From e68dcd3c649cdc34b69096b31562d4afe712c6ae Mon Sep 17 00:00:00 2001
From: haoshengzou <zouhaosheng@163.com>
Date: Thu, 8 Mar 2018 16:51:12 +0800
Subject: [PATCH] working on off-policy test. other parts of dqn_replay is
 runnable, but performance not tested.

---
 examples/dqn_replay.py                       | 42 ++++++-------
 tianshou/core/losses.py                      | 11 ----
 tianshou/core/policy/dqn.py                  | 22 ++++++-
 tianshou/core/value_function/action_value.py |  2 +
 tianshou/data/advantage_estimation.py        | 65 ++++++++++----------
 tianshou/data/data_collector.py              | 17 +++--
 tianshou/data/tester.py                      |  8 +++
 7 files changed, 92 insertions(+), 75 deletions(-)
 create mode 100644 tianshou/data/tester.py

diff --git a/examples/dqn_replay.py b/examples/dqn_replay.py
index 127ea00..b9a5614 100644
--- a/examples/dqn_replay.py
+++ b/examples/dqn_replay.py
@@ -1,6 +1,4 @@
 #!/usr/bin/env python
-from __future__ import absolute_import
-
 import tensorflow as tf
 import gym
 import numpy as np
@@ -10,11 +8,9 @@ import time
 import sys
 sys.path.append('..')
 from tianshou.core import losses
-# from tianshou.data.batch import Batch
 import tianshou.data.advantage_estimation as advantage_estimation
-import tianshou.core.policy.dqn as policy  # TODO: fix imports as zhusuan so that only need to import to policy
+import tianshou.core.policy.dqn as policy
 import tianshou.core.value_function.action_value as value_function
-import sys
 
 from tianshou.data.replay_buffer.vanilla import VanillaReplayBuffer
 from tianshou.data.data_collector import DataCollector
@@ -25,14 +21,6 @@ if __name__ == '__main__':
     observation_dim = env.observation_space.shape
     action_dim = env.action_space.n
 
-    clip_param = 0.2
-    num_batches = 10
-    batch_size = 512
-
-    seed = 0
-    np.random.seed(seed)
-    tf.set_random_seed(seed)
-
     ### 1. build network with pure tf
     observation_ph = tf.placeholder(tf.float32, shape=(None,) + observation_dim)
 
@@ -45,7 +33,7 @@ if __name__ == '__main__':
         return None, action_values  # no policy head
 
     ### 2. build policy, loss, optimizer
-    dqn = value_function.DQN(my_network, observation_placeholder=observation_ph, weight_update=100)

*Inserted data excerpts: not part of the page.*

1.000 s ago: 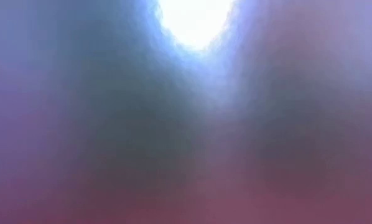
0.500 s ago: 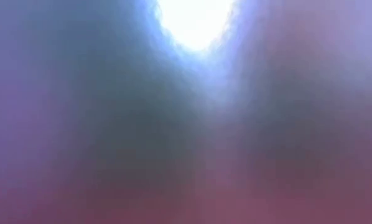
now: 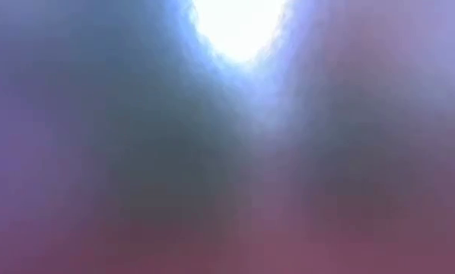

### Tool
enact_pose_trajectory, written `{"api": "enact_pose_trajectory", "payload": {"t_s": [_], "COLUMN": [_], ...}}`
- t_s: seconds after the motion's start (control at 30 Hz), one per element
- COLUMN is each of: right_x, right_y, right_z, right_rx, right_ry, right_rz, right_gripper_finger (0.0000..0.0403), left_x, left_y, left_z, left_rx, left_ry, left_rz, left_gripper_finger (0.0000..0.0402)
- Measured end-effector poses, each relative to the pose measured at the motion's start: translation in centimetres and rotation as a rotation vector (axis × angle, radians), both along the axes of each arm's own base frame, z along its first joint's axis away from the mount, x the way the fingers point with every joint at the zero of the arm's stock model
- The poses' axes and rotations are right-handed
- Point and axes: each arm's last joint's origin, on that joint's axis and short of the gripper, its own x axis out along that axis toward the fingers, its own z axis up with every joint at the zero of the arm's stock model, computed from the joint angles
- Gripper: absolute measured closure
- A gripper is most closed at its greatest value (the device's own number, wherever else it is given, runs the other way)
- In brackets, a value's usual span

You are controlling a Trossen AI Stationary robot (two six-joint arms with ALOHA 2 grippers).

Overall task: Pick & Place Dice
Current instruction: Put the purple dice into the pink bin

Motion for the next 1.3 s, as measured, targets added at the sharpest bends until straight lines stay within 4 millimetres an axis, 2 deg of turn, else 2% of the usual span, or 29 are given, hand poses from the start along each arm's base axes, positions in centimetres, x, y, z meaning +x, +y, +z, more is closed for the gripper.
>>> {"api": "enact_pose_trajectory", "payload": {"t_s": [0.2, 1.03, 1.3], "right_x": [0.0, 0.0, 0.0], "right_y": [0.0, 0.0, 0.0], "right_z": [0.0, 0.0, 0.0], "right_rx": [0.0, 0.0, 0.0], "right_ry": [0.0, 0.0, 0.0], "right_rz": [0.0, 0.0, 0.0], "right_gripper_finger": [0.0003, 0.0003, 0.0003], "left_x": [0.1, 2.9, 4.0], "left_y": [0.0, -0.2, -0.4], "left_z": [-0.1, -3.5, -4.3], "left_rx": [-0.001, 0.104, 0.108], "left_ry": [-0.05, 0.107, 0.134], "left_rz": [-0.005, 0.011, 0.002], "left_gripper_finger": [0.0134, 0.0163, 0.0194]}}
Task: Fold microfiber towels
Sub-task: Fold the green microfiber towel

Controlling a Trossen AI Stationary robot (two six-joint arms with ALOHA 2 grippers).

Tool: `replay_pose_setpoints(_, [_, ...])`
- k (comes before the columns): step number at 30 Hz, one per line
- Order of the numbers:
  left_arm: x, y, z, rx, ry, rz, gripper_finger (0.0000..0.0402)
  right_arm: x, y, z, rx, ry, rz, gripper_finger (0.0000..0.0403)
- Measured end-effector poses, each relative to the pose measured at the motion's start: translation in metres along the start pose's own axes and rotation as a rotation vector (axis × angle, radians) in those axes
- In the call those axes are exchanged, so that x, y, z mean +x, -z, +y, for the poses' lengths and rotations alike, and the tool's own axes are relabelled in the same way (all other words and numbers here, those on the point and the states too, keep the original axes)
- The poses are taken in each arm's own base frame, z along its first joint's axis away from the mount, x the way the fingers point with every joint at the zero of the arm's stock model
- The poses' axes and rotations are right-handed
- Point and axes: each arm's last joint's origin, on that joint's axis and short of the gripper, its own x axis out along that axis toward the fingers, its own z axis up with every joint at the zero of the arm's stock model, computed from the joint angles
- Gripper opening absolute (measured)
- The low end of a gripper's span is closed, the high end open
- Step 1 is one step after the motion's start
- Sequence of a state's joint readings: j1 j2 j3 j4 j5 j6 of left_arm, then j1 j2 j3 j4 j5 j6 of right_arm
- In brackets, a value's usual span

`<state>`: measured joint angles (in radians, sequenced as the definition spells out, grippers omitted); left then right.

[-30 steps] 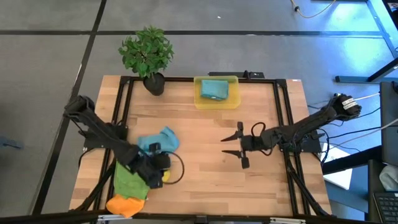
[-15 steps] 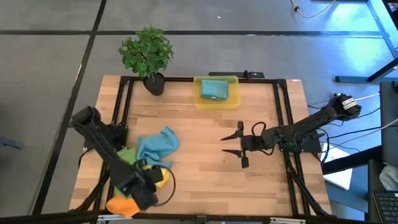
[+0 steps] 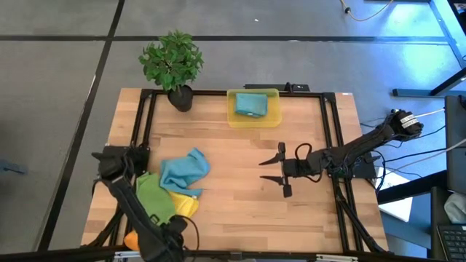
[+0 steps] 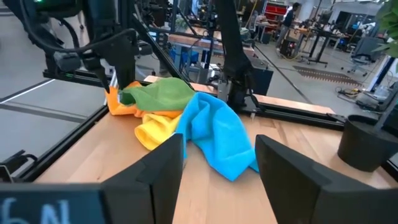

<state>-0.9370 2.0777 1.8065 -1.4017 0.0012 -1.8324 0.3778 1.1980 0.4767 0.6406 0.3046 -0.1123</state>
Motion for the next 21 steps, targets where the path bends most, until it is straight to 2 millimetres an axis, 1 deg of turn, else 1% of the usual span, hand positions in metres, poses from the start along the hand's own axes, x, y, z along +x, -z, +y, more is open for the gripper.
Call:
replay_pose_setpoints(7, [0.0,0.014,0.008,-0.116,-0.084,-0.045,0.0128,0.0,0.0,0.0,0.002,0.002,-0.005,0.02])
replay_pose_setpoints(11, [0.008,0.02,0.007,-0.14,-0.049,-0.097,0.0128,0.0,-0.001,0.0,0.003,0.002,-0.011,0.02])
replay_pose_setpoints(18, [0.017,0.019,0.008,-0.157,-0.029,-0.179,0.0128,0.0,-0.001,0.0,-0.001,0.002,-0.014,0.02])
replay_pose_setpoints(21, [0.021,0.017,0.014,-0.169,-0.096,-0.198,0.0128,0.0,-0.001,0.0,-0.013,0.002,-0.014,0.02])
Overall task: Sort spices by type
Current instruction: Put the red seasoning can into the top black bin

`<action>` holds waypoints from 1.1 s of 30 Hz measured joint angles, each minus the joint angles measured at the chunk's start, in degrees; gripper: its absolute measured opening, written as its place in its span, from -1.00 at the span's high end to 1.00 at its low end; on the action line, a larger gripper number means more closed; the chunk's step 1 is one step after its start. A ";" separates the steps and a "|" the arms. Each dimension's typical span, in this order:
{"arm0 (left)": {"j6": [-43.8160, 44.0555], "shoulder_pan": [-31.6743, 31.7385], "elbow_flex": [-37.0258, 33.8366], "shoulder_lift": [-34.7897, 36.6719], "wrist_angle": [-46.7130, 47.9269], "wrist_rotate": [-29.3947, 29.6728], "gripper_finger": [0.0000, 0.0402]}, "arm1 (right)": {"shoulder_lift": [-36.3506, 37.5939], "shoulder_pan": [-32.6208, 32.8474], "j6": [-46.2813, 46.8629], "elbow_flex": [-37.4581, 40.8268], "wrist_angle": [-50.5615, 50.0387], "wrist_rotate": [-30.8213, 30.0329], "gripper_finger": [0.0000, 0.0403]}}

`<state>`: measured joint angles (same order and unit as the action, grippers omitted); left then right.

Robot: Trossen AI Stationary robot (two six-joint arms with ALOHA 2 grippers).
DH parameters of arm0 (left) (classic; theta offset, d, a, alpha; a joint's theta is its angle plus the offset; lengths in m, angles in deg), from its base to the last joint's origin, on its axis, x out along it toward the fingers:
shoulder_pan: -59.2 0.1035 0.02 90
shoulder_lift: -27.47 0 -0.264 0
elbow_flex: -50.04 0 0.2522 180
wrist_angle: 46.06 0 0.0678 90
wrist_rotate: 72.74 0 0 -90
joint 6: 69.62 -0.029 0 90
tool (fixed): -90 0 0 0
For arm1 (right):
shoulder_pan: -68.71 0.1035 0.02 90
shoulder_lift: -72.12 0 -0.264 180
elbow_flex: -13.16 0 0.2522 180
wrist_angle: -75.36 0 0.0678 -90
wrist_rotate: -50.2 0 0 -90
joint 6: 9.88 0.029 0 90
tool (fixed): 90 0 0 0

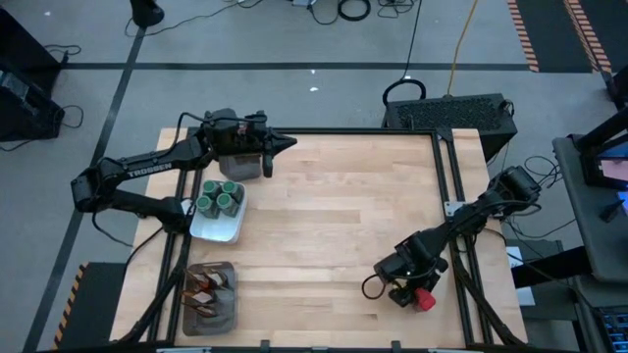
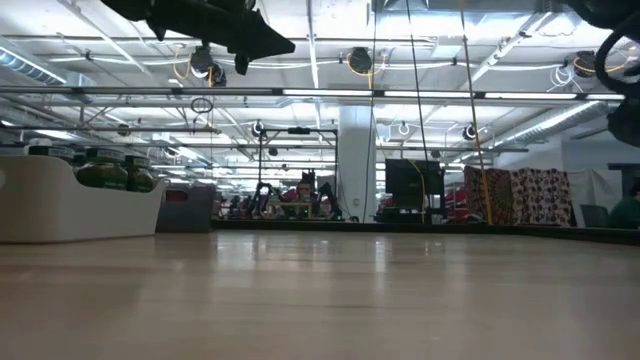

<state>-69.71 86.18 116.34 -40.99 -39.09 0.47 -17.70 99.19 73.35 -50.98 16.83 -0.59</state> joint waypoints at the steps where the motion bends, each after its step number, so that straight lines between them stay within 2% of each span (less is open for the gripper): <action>1: 0.19 -0.01 0.00 0.00 0.01 0.01 0.98 | 0.00 0.00 -0.20 -0.19 0.02 0.88 -0.16; 4: 0.91 0.00 0.00 0.00 0.01 0.07 0.98 | 0.00 0.00 -1.13 -0.83 -0.01 2.19 0.09; 5: 0.97 0.00 0.00 0.00 0.01 0.09 0.98 | 0.00 -0.10 -1.59 -1.07 -0.08 2.57 0.11; 11: 1.28 0.00 0.00 0.00 0.01 0.17 0.98 | 0.00 -2.88 -5.08 -2.70 -0.57 1.50 0.11; 15: 1.81 0.00 0.00 0.00 0.01 0.33 0.98 | 0.00 -7.47 -11.16 -5.52 -0.58 -1.47 0.11; 19: 4.23 0.00 0.00 0.02 0.46 0.32 0.98 | 0.04 -15.09 -19.73 -7.90 -2.54 -5.28 0.11; 27: 5.84 -0.35 -0.02 0.19 5.32 -0.02 0.98 | -0.03 -35.76 -36.40 -12.53 -3.24 -10.94 0.11; 33: 7.19 -0.94 -0.02 1.62 7.85 0.48 0.98 | -5.71 -48.52 -44.27 -24.77 -2.40 -13.20 0.11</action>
<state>-62.52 85.25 116.32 -39.38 -31.24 0.95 -23.41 50.67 29.08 -75.75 14.42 -13.78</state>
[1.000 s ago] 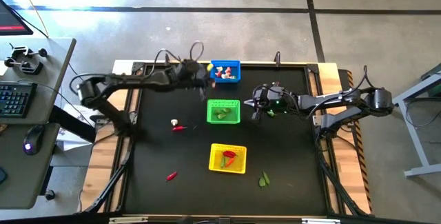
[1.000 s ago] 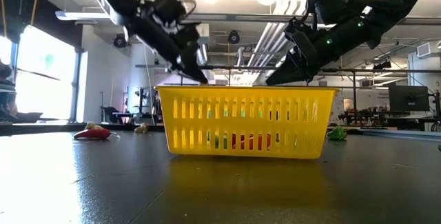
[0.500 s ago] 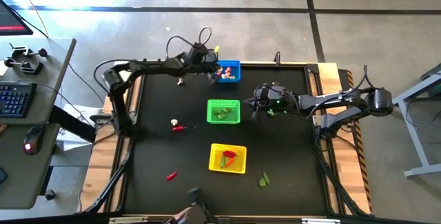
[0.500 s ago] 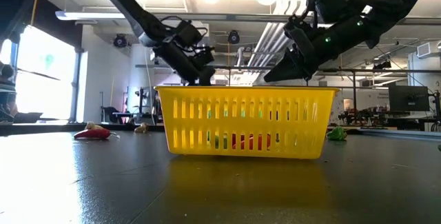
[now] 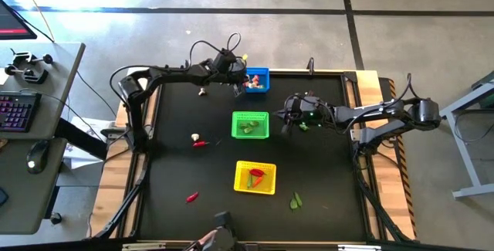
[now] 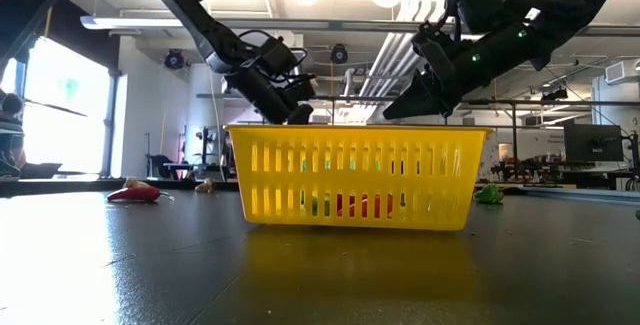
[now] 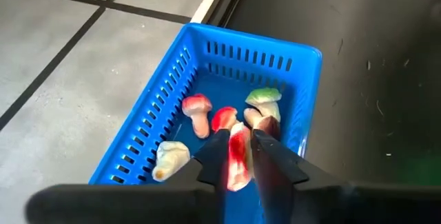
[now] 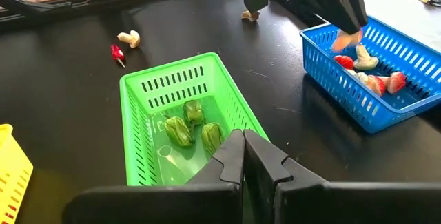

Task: Sort produce into baskets
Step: Put the red mushroom into the blue bin, then put the green chili pepper into the green bin

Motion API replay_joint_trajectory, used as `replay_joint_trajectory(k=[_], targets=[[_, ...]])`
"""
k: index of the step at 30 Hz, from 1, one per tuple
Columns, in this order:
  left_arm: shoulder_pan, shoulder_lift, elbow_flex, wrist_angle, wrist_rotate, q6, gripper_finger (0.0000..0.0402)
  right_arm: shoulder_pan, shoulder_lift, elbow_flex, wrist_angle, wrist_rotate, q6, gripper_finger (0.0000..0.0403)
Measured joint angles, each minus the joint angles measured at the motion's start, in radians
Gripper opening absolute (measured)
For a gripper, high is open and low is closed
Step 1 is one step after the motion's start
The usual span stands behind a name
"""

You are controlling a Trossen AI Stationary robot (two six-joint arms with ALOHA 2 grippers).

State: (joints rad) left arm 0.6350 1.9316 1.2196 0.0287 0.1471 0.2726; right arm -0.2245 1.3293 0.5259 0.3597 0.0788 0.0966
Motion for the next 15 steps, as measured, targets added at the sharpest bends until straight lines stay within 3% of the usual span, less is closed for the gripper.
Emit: replay_joint_trajectory(k=[9, 15], targets=[[-0.003, 0.001, 0.000, 0.030, -0.018, -0.003, 0.0108, 0.000, 0.000, 0.000, 0.000, 0.000, 0.000, 0.0000], [-0.030, -0.013, -0.022, 0.108, -0.021, 0.009, 0.0055, 0.009, 0.000, 0.000, -0.003, -0.004, 0.000, 0.0000]])
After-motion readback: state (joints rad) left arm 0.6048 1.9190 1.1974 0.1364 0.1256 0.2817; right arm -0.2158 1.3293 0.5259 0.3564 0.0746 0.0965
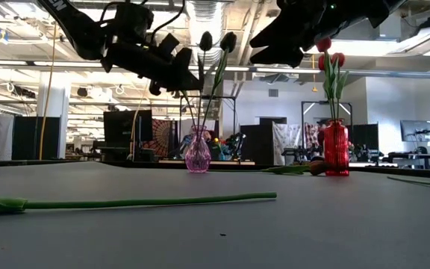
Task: Sort flowers into vase by color
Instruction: Put the black flower into the violet vase, then put the middle dark red flower into the yellow vase
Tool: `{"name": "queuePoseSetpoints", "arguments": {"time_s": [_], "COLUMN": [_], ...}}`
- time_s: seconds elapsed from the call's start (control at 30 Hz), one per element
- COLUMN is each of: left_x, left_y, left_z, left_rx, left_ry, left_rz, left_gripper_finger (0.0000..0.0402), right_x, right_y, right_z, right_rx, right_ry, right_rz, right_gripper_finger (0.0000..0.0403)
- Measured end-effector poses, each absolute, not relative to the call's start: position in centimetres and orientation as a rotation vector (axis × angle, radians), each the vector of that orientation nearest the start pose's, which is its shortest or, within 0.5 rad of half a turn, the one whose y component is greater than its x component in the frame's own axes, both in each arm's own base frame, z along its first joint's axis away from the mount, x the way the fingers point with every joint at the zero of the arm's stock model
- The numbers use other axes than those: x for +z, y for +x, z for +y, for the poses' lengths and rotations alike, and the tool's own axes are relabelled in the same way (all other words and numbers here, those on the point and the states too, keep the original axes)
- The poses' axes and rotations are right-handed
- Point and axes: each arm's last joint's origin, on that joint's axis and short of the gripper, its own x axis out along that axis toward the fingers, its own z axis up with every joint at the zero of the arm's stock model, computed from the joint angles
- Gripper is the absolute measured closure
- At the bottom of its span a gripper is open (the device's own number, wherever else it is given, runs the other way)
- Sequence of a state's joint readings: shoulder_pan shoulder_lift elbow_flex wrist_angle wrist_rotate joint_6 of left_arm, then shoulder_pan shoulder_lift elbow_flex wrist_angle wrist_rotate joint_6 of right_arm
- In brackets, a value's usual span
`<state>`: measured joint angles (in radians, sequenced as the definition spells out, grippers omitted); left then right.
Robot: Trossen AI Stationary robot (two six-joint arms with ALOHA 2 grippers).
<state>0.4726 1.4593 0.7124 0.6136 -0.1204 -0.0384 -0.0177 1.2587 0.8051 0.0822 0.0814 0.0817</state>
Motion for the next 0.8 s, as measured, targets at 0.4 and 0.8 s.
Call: {"name": "queuePoseSetpoints", "arguments": {"time_s": [0.4,0.8], "left_x": [21.8,24.3], "left_y": [27.0,24.9], "left_z": [13.9,11.4], "left_rx": [0.524,0.325], "left_ry": [-0.103,-0.171], "left_rz": [0.252,0.318], "left_gripper_finger": [0.0248,0.0242], "right_x": [25.9,24.3], "right_y": [27.2,24.0], "right_z": [-0.7,1.3], "right_rx": [-0.118,0.04], "right_ry": [0.117,-0.004], "right_rz": [0.443,1.0], "right_gripper_finger": [0.0097,0.0097]}}
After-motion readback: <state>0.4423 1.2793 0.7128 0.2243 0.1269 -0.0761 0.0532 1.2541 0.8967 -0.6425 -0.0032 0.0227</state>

+    dqn = value_function.DQN(my_network, observation_placeholder=observation_ph, weight_update=200)
     pi = policy.DQN(dqn)
 
     dqn_loss = losses.qlearning(dqn)
@@ -69,6 +57,17 @@ if __name__ == '__main__':
     )
 
     ### 4. start training
+    # hyper-parameters
+    batch_size = 256
+    replay_buffer_warmup = 1000
+    epsilon_decay_interval = 200
+    epsilon = 0.3
+    test_interval = 1000
+
+    seed = 0
+    np.random.seed(seed)
+    tf.set_random_seed(seed)
+
     config = tf.ConfigProto()
     config.gpu_options.allow_growth = True
     with tf.Session(config=config) as sess:
@@ -78,12 +77,11 @@ if __name__ == '__main__':
         pi.sync_weights()  # TODO: automate this for policies with target network
 
         start_time = time.time()
-        epsilon = 0.5
         pi.set_epsilon_train(epsilon)
-        data_collector.collect(num_timesteps=int(1e3))  # warm-up
+        data_collector.collect(num_timesteps=replay_buffer_warmup)  # warm-up
         for i in range(int(1e8)):  # number of training steps
             # anneal epsilon step-wise
-            if (i + 1) % 1e4 == 0 and epsilon > 0.1:
+            if (i + 1) % epsilon_decay_interval == 0 and epsilon > 0.1:
                 epsilon -= 0.1
                 pi.set_epsilon_train(epsilon)
 
@@ -91,15 +89,13 @@ if __name__ == '__main__':
             data_collector.collect()
 
             # update network
-            for _ in range(num_batches):
-                feed_dict = data_collector.next_batch(batch_size)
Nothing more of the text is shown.